• Work instruction:
Line by line, give the data again exactly as it appears, but without pictures.
::: Information supplied
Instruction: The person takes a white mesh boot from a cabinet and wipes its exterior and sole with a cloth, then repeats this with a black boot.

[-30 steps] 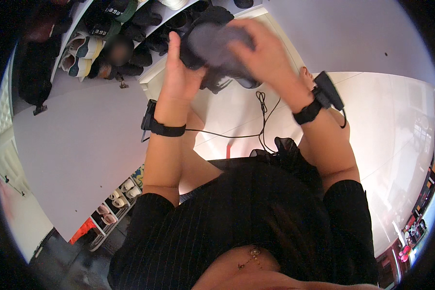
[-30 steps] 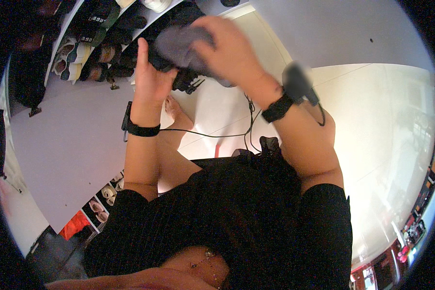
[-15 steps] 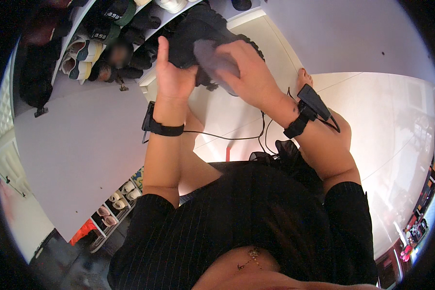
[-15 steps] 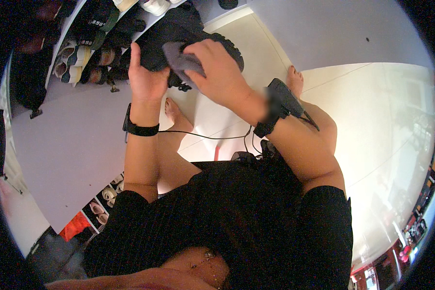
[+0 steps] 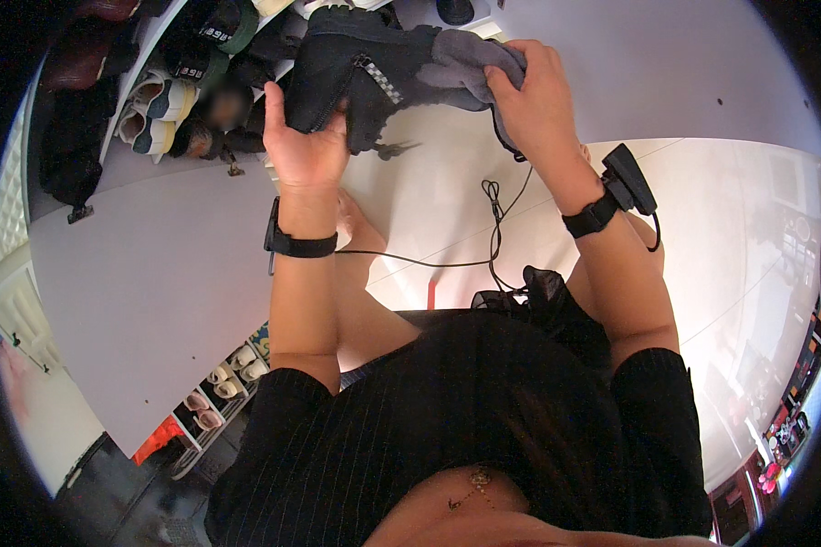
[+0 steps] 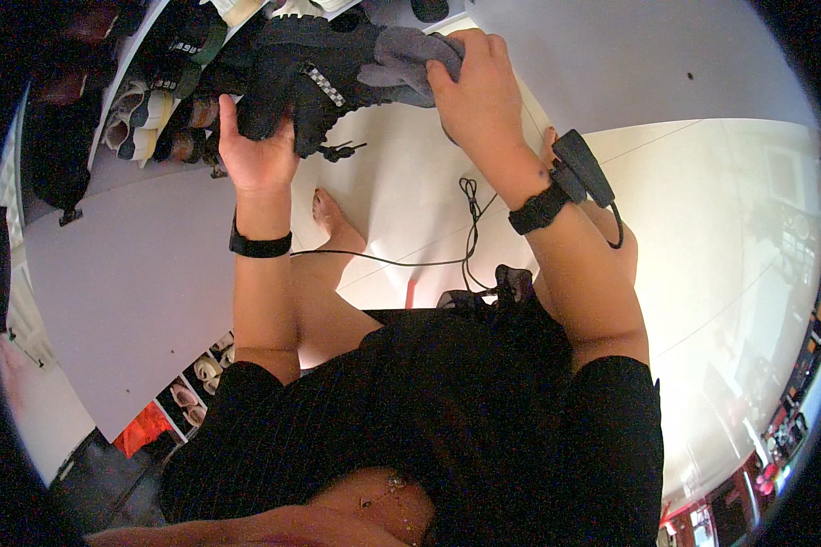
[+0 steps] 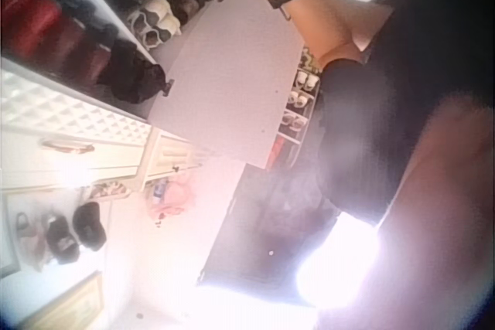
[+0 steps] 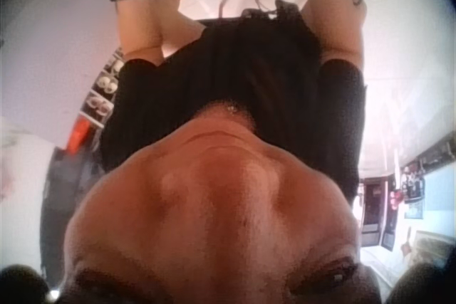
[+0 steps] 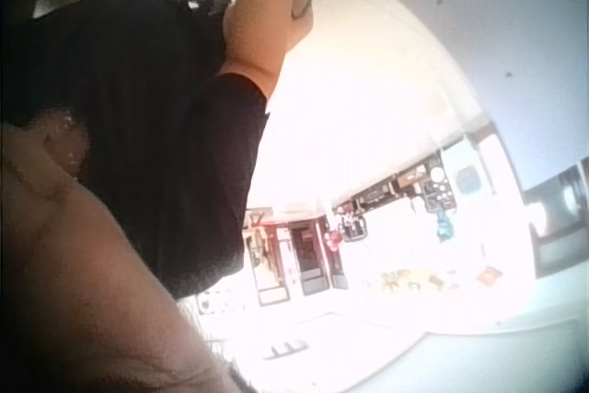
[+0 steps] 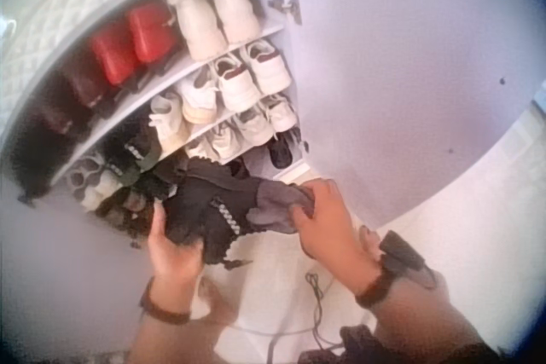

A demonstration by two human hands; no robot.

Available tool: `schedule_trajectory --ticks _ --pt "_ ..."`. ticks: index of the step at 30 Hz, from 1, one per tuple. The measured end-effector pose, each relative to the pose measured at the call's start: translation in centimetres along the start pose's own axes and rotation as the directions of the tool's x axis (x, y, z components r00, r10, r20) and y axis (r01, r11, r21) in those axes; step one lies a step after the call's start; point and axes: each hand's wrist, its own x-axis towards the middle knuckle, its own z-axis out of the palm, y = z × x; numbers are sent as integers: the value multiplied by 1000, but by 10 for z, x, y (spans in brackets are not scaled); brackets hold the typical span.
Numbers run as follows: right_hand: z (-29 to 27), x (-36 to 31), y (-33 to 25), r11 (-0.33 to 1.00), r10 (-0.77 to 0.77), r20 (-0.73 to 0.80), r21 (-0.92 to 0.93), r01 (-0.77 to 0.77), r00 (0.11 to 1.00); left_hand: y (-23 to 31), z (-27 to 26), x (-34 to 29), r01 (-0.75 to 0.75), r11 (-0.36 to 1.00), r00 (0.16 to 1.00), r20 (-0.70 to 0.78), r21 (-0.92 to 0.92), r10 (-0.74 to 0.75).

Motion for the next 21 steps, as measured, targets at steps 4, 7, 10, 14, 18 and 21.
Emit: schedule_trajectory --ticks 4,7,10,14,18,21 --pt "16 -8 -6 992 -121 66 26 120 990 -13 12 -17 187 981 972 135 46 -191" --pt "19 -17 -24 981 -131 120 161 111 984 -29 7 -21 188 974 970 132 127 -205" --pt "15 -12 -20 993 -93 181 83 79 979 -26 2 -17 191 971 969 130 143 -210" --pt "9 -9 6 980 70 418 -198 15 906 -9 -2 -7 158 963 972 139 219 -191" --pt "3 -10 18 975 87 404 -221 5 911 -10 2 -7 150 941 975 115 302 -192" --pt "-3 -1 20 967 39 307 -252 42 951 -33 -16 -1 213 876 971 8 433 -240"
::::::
• Solution below:
Instruction: The person takes a white mesh boot from a cabinet and wipes its exterior and sole with a cloth, then repeats this with a black boot.

[-30 steps] 
[-30 steps] 
[-15 steps] 
[-15 steps] 
[+0 steps] 
[+0 steps] 
[+0 steps] 
[+0 steps] 
[+0 steps] 
[+0 steps] 

A demonstration by two human hands; no robot.

Available tool: `schedule_trajectory --ticks _ --pt "_ ..."`. ticks: index of the step at 30 Hz, from 1, one per tuple. The measured end-effector pose, each relative to the pose measured at the call's start: translation in centimetres along the start pose's own axes and rotation as the directions of the tool's x axis (x, y, z components r00, r10, r20) and y axis (r01, r11, r21) in those axes; step one lies a step after the call's start; point and axes: each hand's wrist, its own x-axis towards the middle knuckle, its own z-axis out of the palm, y = z × x; numbers are sent as integers: the value multiplied by 1000, but by 10 for z, x, y (spans in brackets are not scaled); brackets hold the typical span.
Numbers run as follows: right_hand: z (-29 to 27), x (-36 to 31), y (-33 to 25), r11 (-0.33 to 1.00), r10 (-0.77 to 0.77), r20 (-0.73 to 0.80), r21 (-0.92 to 0.93), r01 (-0.77 to 0.77), r00 (0.11 to 1.00); left_hand: y (-23 to 31), z (-27 to 26), x (-34 to 29), r01 (-0.75 to 0.75), r11 (-0.36 to 1.00), r00 (0.16 to 1.00), r20 (-0.70 to 0.78), r21 (-0.92 to 0.92), r10 (-0.74 to 0.75).

Motion for the next 21 steps, as measured, targets at steps 4, 7, 10, 14, 18 and 21.
Emit: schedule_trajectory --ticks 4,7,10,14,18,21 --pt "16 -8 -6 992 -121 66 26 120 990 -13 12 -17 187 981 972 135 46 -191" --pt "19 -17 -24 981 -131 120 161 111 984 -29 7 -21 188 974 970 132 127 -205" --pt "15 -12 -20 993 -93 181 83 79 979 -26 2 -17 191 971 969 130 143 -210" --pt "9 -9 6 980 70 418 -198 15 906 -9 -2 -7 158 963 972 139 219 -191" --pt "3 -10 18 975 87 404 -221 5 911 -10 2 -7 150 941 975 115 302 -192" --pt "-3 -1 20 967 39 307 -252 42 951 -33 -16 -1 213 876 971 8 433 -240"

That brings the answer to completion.